TEHERAN, iNews.id - Pemerintah Iran menuding Israel menggunakan amunisi berbahan uranium terdeplesi (depleted uranium/DU) dalam serangan udaranya terhadap sejumlah fasilitas bawah tanah milik Iran. Tuduhan ini memicu kekhawatiran mengenai dampak lingkungan dan kesehatan dari senjata kontroversial pasca-perang.
Meski belum ada bukti atau konfirmasi resmi dari Israel, dugaan ini diperkuat oleh laporan kerusakan besar pada bunker dan instalasi militer Iran yang memiliki sistem pertahanan struktural sangat kuat. Para analis menilai bahwa amunisi konvensional biasa tidak cukup untuk menembus lapisan baja dan beton tebal seperti itu, menjadikan DU sebagai kandidat paling masuk akal.
Bahaya terhadap Lingkungan dan Kesehatan
Penggunaan uranium terdeplesi menimbulkan kontroversi besar karena residu dari ledakannya dapat berubah menjadi debu halus radioaktif. Debu ini bisa terhirup oleh manusia dan hewan, atau mencemari tanah dan air.
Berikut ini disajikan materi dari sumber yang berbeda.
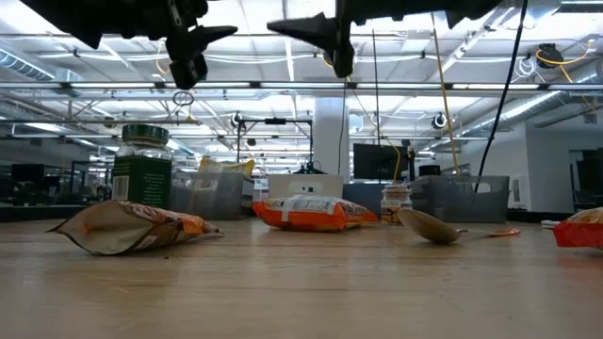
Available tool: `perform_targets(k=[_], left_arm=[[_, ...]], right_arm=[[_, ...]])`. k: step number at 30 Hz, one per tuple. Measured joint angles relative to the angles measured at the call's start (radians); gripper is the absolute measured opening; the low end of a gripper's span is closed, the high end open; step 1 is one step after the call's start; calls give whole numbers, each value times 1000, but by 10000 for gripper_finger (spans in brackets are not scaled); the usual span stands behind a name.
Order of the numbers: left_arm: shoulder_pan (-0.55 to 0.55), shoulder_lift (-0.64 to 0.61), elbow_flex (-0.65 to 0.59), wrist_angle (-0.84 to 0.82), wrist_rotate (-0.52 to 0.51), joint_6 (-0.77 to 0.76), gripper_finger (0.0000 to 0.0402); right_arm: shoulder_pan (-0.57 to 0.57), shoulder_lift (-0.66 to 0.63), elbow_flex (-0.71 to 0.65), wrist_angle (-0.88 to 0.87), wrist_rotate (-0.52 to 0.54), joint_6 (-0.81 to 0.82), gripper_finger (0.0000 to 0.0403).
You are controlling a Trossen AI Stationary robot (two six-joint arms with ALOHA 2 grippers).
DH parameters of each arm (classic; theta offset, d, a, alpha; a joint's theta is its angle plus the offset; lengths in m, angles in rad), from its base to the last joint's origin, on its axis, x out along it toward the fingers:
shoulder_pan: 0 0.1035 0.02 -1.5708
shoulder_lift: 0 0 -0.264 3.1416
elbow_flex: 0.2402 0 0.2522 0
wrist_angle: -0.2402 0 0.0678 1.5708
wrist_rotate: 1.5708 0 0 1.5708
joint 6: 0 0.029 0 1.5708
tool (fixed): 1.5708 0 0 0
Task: Pick & Place Food Item
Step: Put the brown spice bottle into the right black bin
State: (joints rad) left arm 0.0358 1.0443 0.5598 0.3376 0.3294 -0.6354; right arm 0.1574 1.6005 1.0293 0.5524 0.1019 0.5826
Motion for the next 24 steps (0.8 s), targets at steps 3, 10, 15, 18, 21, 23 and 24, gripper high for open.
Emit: perform_targets(k=[3, 10, 15, 18, 21, 23, 24], left_arm=[[12, 0, 1, -23, 0, -4, 170], [14, 0, 1, -21, 10, -43, 170], [14, 0, 1, -17, 10, -48, 170], [16, 0, 1, -3, 10, -48, 170], [21, 0, 1, 11, 9, -43, 170], [31, 0, 1, 12, 9, -43, 170], [35, 0, 1, 11, 9, -43, 170]], right_arm=[[0, -21, -8, -85, -1, 0, 222], [-6, -176, -8, -487, 121, -46, 222], [46, -300, -81, -569, 445, -121, 222], [85, -363, -198, -562, 587, -54, 222], [120, -404, -325, -467, 663, 42, 222], [140, -410, -382, -400, 672, 68, 222], [151, -410, -402, -390, 680, 86, 222]])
Sejumlah penelitian menyebutkan paparan DU bisa meningkatkan risiko kanker, kerusakan ginjal, kelainan genetik, hingga gangguan pernapasan.
Jejak penggunaan DU dalam konflik masa lalu seperti Perang Teluk 1991 dan invasi Irak 2003 masih bisa dideteksi hingga sekarang.
Wilayah-wilayah tersebut mengalami peningkatan kasus kelainan kesehatan, terutama pada anak-anak dan populasi sipil, meskipun hubungan langsung dengan DU masih menjadi perdebatan ilmiah.
Uranium terdeplesi adalah limbah sisa dari proses pengayaan uranium, di mana sebagian besar isotop uranium-235 telah diambil. Akibatnya, uranium ini memiliki tingkat radioaktivitas lebih rendah dibandingkan uranium alami, namun tetap berbahaya karena sifat toksik dan radioaktifnya yang bertahan lama.